Unfortunately, the crowded courts and stylized procedure commonly leaves a defendant feeling that his or her story was never gotten across. After the gavel falls and the defendant seeks to continue, the defendant is told "You can appeal if Im wrong". It is not access to justice in these cases to offer only an expensive formal appeal with a full dress hearing through lawyers on legal points and, of course, no appeal will be taken.
The purpose of section 112 is to review due process and correct any oversight or deficiency in the hearing. Any serious questions of law should go to the regular appeal procedure. The review is an option but, if taken, excludes an appeal.
113.-(1) Upon an application by way of originating notice, the (name the superior trial court of the enacting jurisdiction) may by order grant any relief in respect of matters arising under this Act that the applicant would be entitled to in proceedings by way of an application for an order in the nature of mandamus, prohibition or certiorari.
(2) Notice of an application under this section shall be served on,
(a) the person whose act or omission gives rise to the application;
(b) any person who is a party to a proceeding that gives rise to the application; and
(c) the Attorney General.
(3) An appeal lies to the Court of Appeal from an order made under this section.
Application for Certiorari
114.-(1) A notice under section 113 in respect of an application for relief in the nature of certiorari shall be given at least seven days and not more than ten days before the date fixed for the hearing of the application and the notice shall be served within thirty days after the occurrence of the act sought to be quashed.
(2) Where a notice referred to in subsection (1) is served on the person making the decision, order or warrant or holding the proceeding giving rise to the application, such person shall forthwith file in the (Court) for use on the application, all material concerning the subject-matter of the application.
(3) No application shall be made to quash a conviction, order or ruling from which an appeal is provided by this Act, whether subject to leave or otherwise.
(4) On an application for relief in the nature of certiorari, the (Court) shall not grant relief unless the court finds that a substantial wrong or miscarriage of justice has occurred, and the court may amend or validate any decision already made, with effect from such time and on such terms as the court considers proper.
(5) Where an application is made to quash a decision, order, warrant or proceeding made or held by a judge on the ground that the judge exceeded his or her jurisdiction, the (Court) may, in quashing the decision, order, warrant or proceeding, order that no civil proceeding shall be taken against the judge or against any officer who acted under the decision, order or warrant or in the proceeding or under any warrant issued to enforce it.
Application for Habeas Corpus
115.-(1) Upon an application by way of originating notice, the (Court) may by order grant any relief in respect of a matter arising under this Act that the applicant would be entitled to in proceedings by way of an application for an order in the nature of habeas corpus.
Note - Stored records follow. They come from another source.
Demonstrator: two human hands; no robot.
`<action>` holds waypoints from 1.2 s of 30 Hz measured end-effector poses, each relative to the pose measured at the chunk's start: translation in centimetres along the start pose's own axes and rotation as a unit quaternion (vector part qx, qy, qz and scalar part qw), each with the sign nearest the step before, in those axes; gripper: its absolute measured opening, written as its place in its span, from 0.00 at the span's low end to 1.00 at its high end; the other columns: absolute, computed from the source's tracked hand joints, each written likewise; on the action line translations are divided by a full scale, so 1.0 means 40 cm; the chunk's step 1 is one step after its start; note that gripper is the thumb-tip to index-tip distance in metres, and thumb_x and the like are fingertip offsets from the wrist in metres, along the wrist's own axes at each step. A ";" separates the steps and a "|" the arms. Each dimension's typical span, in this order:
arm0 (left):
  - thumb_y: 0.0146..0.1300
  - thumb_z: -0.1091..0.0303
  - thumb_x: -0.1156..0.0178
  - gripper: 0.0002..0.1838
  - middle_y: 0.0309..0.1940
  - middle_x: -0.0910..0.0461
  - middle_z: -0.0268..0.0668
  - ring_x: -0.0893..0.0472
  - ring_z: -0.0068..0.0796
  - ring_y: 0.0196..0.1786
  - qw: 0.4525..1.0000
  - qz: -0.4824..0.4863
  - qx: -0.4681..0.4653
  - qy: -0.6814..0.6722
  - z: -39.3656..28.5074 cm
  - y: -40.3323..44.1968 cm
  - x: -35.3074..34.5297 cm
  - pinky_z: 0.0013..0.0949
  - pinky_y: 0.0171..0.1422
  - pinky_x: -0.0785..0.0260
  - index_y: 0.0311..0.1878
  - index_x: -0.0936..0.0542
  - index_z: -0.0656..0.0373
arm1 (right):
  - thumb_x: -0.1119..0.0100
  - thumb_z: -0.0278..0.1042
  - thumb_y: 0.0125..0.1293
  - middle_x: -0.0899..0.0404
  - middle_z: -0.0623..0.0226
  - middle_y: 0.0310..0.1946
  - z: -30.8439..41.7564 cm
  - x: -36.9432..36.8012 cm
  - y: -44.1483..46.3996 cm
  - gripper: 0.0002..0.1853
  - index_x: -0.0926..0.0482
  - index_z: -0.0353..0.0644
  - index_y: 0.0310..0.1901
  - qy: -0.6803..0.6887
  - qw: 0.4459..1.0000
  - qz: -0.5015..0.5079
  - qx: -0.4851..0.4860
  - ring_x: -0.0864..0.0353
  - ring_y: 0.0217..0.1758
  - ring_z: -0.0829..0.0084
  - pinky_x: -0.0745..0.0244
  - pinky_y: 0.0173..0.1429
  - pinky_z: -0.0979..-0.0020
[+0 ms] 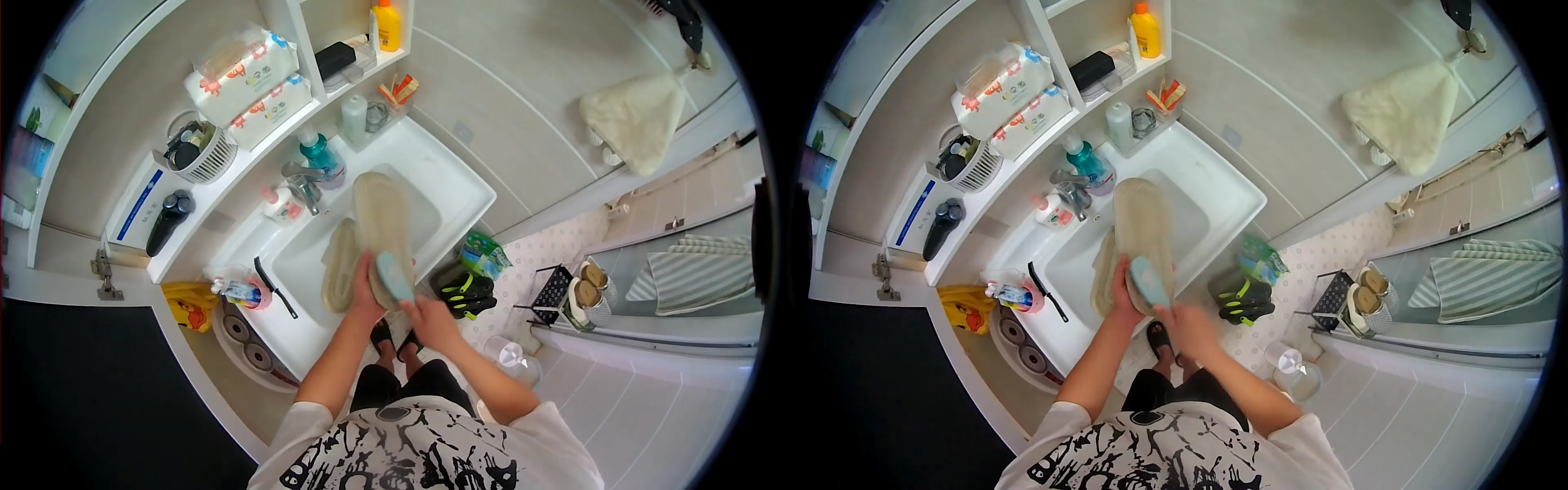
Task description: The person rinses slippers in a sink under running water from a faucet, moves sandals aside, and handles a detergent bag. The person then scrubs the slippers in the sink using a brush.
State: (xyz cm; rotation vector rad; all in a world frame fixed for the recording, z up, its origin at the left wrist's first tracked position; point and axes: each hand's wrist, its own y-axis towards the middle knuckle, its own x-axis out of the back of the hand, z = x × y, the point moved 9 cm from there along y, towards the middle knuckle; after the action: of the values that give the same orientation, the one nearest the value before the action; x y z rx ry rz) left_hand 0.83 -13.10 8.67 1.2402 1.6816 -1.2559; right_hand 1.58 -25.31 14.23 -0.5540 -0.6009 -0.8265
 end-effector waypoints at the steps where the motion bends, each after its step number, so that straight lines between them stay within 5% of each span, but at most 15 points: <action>1: 0.74 0.39 0.53 0.37 0.64 0.25 0.47 0.22 0.48 0.63 1.000 -0.003 -0.004 -0.004 -0.008 -0.006 -0.014 0.51 0.67 0.28 0.73 0.34 0.60 | 0.47 0.60 0.73 0.21 0.45 0.22 0.013 -0.008 -0.006 0.28 0.23 0.38 0.31 0.056 0.998 0.000 0.019 0.19 0.30 0.40 0.26 0.35 0.44; 2: 0.74 0.39 0.53 0.37 0.64 0.25 0.47 0.22 0.48 0.64 1.000 -0.007 -0.007 -0.006 -0.015 -0.009 -0.022 0.50 0.67 0.28 0.73 0.34 0.60 | 0.47 0.61 0.73 0.22 0.45 0.22 0.014 0.005 -0.002 0.28 0.24 0.38 0.31 0.105 0.994 -0.009 0.032 0.19 0.30 0.40 0.25 0.34 0.45; 5: 0.73 0.37 0.54 0.39 0.64 0.24 0.47 0.22 0.50 0.63 0.997 -0.060 -0.049 0.007 -0.010 0.001 0.019 0.52 0.65 0.27 0.73 0.34 0.61 | 0.47 0.61 0.73 0.21 0.45 0.22 -0.025 0.063 0.062 0.28 0.24 0.39 0.31 -0.123 0.991 -0.053 0.012 0.18 0.30 0.40 0.25 0.33 0.46; 9: 0.72 0.37 0.53 0.40 0.64 0.24 0.46 0.23 0.48 0.64 0.999 -0.029 -0.037 -0.008 -0.001 0.003 0.003 0.50 0.66 0.27 0.74 0.35 0.61 | 0.48 0.63 0.72 0.19 0.49 0.21 -0.030 0.067 0.072 0.29 0.20 0.38 0.36 -0.188 0.981 -0.039 -0.010 0.17 0.27 0.46 0.24 0.31 0.47; 11: 0.73 0.39 0.51 0.38 0.65 0.25 0.44 0.23 0.44 0.66 0.998 0.057 0.002 -0.036 0.007 0.000 -0.025 0.48 0.69 0.29 0.74 0.35 0.59 | 0.49 0.64 0.72 0.20 0.49 0.21 0.011 0.009 0.009 0.30 0.20 0.38 0.36 -0.146 0.989 -0.017 0.025 0.17 0.26 0.46 0.24 0.31 0.48; 14: 0.73 0.40 0.51 0.37 0.66 0.25 0.44 0.23 0.44 0.66 0.997 0.058 0.012 -0.057 0.006 -0.008 -0.032 0.48 0.69 0.29 0.74 0.35 0.59 | 0.48 0.64 0.72 0.20 0.50 0.19 0.013 0.016 0.010 0.30 0.20 0.37 0.37 -0.145 0.989 -0.009 0.025 0.17 0.26 0.47 0.24 0.30 0.50; 18: 0.72 0.36 0.52 0.40 0.65 0.25 0.45 0.23 0.48 0.64 0.996 -0.067 -0.054 0.030 -0.008 0.003 0.011 0.51 0.67 0.27 0.73 0.34 0.61 | 0.45 0.62 0.71 0.21 0.48 0.20 -0.033 0.083 0.065 0.28 0.23 0.39 0.31 -0.193 0.979 -0.066 0.007 0.16 0.27 0.46 0.24 0.29 0.49; 21: 0.72 0.35 0.50 0.40 0.67 0.27 0.44 0.24 0.45 0.67 0.999 0.030 0.023 -0.023 0.019 0.015 0.004 0.51 0.70 0.30 0.75 0.35 0.57 | 0.43 0.61 0.71 0.21 0.48 0.19 -0.013 0.040 0.029 0.28 0.26 0.39 0.29 -0.138 0.988 -0.055 0.030 0.18 0.25 0.45 0.25 0.27 0.48; 24: 0.73 0.36 0.53 0.38 0.65 0.24 0.44 0.23 0.45 0.65 0.999 0.008 0.008 -0.031 0.008 0.008 -0.007 0.49 0.70 0.30 0.72 0.32 0.59 | 0.44 0.62 0.71 0.21 0.50 0.19 0.009 0.020 -0.001 0.28 0.25 0.39 0.30 -0.051 0.997 -0.044 0.048 0.18 0.25 0.45 0.26 0.28 0.46; 30: 0.73 0.32 0.54 0.41 0.66 0.26 0.46 0.24 0.49 0.66 0.993 -0.087 -0.047 0.063 -0.004 -0.006 -0.009 0.52 0.67 0.27 0.75 0.35 0.57 | 0.48 0.63 0.72 0.20 0.48 0.21 -0.028 0.082 0.085 0.29 0.22 0.38 0.32 -0.188 0.981 -0.045 0.011 0.17 0.28 0.45 0.24 0.31 0.47; 33: 0.73 0.34 0.54 0.39 0.67 0.26 0.44 0.24 0.46 0.67 0.999 0.031 0.029 -0.022 0.028 0.005 0.004 0.51 0.70 0.30 0.75 0.34 0.55 | 0.50 0.62 0.73 0.18 0.46 0.24 -0.002 0.012 0.023 0.29 0.20 0.39 0.34 -0.117 0.993 0.006 0.032 0.16 0.29 0.44 0.23 0.33 0.46; 36: 0.73 0.34 0.52 0.39 0.67 0.26 0.44 0.24 0.45 0.66 0.997 0.021 0.060 -0.034 0.032 -0.001 0.031 0.51 0.70 0.30 0.74 0.34 0.55 | 0.49 0.64 0.72 0.18 0.47 0.24 0.026 0.007 -0.005 0.30 0.18 0.38 0.37 -0.133 0.990 0.032 0.048 0.16 0.29 0.42 0.23 0.33 0.46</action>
State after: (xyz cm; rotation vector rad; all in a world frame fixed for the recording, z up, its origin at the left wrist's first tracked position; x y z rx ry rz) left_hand 0.39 -13.99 7.19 1.2812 1.5427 -1.3740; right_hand 1.28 -24.89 15.20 -0.5971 -0.8575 -0.6642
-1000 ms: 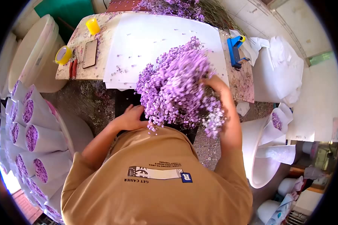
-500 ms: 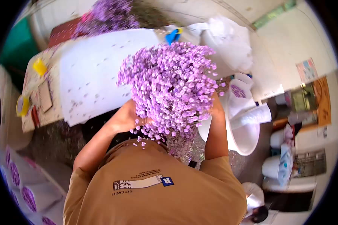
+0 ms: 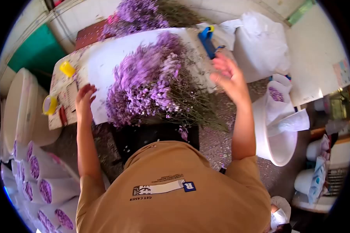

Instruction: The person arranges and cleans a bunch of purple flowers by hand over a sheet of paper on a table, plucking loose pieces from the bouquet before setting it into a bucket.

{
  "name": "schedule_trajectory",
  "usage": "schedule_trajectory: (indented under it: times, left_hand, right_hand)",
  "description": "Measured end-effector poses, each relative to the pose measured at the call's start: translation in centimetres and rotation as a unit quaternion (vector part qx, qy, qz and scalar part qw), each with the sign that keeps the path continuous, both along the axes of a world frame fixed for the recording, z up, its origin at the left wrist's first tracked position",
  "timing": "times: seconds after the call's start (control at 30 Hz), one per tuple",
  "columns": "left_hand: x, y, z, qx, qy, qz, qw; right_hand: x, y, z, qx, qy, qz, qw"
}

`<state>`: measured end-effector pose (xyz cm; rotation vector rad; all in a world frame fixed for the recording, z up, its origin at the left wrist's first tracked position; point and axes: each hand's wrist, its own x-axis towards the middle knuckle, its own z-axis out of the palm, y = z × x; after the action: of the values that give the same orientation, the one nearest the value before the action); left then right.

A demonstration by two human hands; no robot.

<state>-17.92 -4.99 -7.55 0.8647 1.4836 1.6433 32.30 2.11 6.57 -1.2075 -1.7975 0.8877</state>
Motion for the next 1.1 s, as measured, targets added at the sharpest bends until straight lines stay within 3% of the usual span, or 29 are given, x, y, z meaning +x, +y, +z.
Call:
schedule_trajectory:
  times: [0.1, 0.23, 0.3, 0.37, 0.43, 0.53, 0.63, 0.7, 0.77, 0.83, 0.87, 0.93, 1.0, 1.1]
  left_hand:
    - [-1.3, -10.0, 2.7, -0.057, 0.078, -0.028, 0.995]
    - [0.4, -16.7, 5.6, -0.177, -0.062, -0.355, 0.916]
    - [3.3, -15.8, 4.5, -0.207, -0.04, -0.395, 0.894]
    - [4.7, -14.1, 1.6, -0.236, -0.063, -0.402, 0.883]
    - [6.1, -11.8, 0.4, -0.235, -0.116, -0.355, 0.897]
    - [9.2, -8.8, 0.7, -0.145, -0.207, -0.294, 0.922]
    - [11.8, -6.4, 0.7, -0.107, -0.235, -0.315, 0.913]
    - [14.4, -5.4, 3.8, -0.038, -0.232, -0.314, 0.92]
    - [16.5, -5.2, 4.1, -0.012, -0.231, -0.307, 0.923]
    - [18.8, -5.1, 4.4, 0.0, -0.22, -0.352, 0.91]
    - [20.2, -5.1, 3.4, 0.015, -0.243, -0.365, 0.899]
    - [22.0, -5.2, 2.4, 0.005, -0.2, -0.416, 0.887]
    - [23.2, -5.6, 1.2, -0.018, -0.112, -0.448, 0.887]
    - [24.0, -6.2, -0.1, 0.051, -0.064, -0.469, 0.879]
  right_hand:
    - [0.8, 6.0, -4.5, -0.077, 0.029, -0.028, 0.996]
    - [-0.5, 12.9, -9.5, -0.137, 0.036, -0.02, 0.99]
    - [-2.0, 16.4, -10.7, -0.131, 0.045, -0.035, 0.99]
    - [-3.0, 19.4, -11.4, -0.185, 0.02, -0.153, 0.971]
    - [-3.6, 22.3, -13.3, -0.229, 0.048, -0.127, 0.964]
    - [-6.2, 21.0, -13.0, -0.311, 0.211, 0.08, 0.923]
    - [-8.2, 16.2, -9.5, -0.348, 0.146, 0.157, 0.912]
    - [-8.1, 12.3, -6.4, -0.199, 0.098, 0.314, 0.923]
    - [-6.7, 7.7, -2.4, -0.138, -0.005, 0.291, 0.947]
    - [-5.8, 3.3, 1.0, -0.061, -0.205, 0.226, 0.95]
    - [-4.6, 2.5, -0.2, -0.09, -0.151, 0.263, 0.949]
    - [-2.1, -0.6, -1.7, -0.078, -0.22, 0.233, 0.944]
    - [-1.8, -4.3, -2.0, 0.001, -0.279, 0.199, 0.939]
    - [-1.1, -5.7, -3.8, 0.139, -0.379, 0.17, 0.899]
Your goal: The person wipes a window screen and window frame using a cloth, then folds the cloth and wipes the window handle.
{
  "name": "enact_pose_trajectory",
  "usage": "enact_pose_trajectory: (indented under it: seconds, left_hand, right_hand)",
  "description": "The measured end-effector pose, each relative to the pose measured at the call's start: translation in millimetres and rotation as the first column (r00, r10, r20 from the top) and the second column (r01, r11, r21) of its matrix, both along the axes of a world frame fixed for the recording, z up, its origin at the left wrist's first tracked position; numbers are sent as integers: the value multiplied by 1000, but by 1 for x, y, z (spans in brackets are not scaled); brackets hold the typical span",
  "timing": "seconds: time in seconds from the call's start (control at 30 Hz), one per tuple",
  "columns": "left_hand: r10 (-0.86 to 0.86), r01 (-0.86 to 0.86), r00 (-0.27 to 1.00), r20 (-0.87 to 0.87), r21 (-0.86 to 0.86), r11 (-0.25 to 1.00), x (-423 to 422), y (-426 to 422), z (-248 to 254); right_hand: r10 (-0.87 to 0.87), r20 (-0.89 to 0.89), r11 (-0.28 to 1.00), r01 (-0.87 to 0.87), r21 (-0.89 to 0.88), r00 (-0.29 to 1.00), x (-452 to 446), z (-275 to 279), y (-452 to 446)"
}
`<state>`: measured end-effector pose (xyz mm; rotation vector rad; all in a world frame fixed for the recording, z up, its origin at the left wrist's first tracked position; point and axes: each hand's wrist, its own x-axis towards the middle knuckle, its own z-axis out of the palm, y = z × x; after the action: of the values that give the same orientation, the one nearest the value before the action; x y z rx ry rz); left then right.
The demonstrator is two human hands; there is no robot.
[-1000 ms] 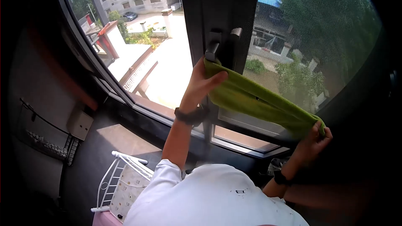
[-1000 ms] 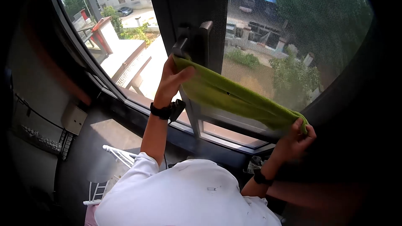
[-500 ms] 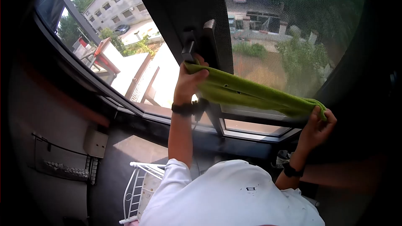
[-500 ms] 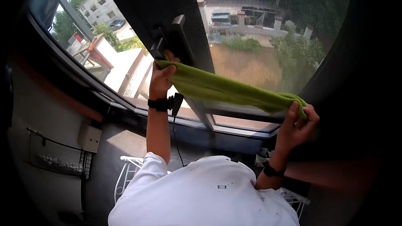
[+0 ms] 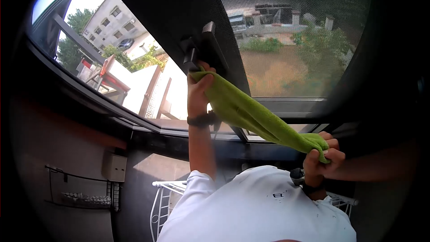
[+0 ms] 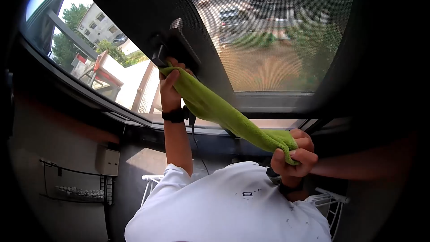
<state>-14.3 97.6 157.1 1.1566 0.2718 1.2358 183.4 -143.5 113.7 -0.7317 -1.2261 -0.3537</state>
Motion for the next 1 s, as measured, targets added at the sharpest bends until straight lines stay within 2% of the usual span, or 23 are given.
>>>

(2) Notice of an application under subsection (1) for relief in the nature of habeas corpus shall be served upon the person having custody of the person in respect of whom the application is made and upon the Attorney General and on the hearing of the application the presence before the (Court) of the person in respect of whom the application was made may be dispensed with by consent, in which event the (Court) may proceed to dispose of the matter forthwith as the justice of the case requires.
Costs on Judicial Review
116. The (Court) to which an application or appeal is made under section 113 or 115 may make an order with respect to costs that it considers just and reasonable.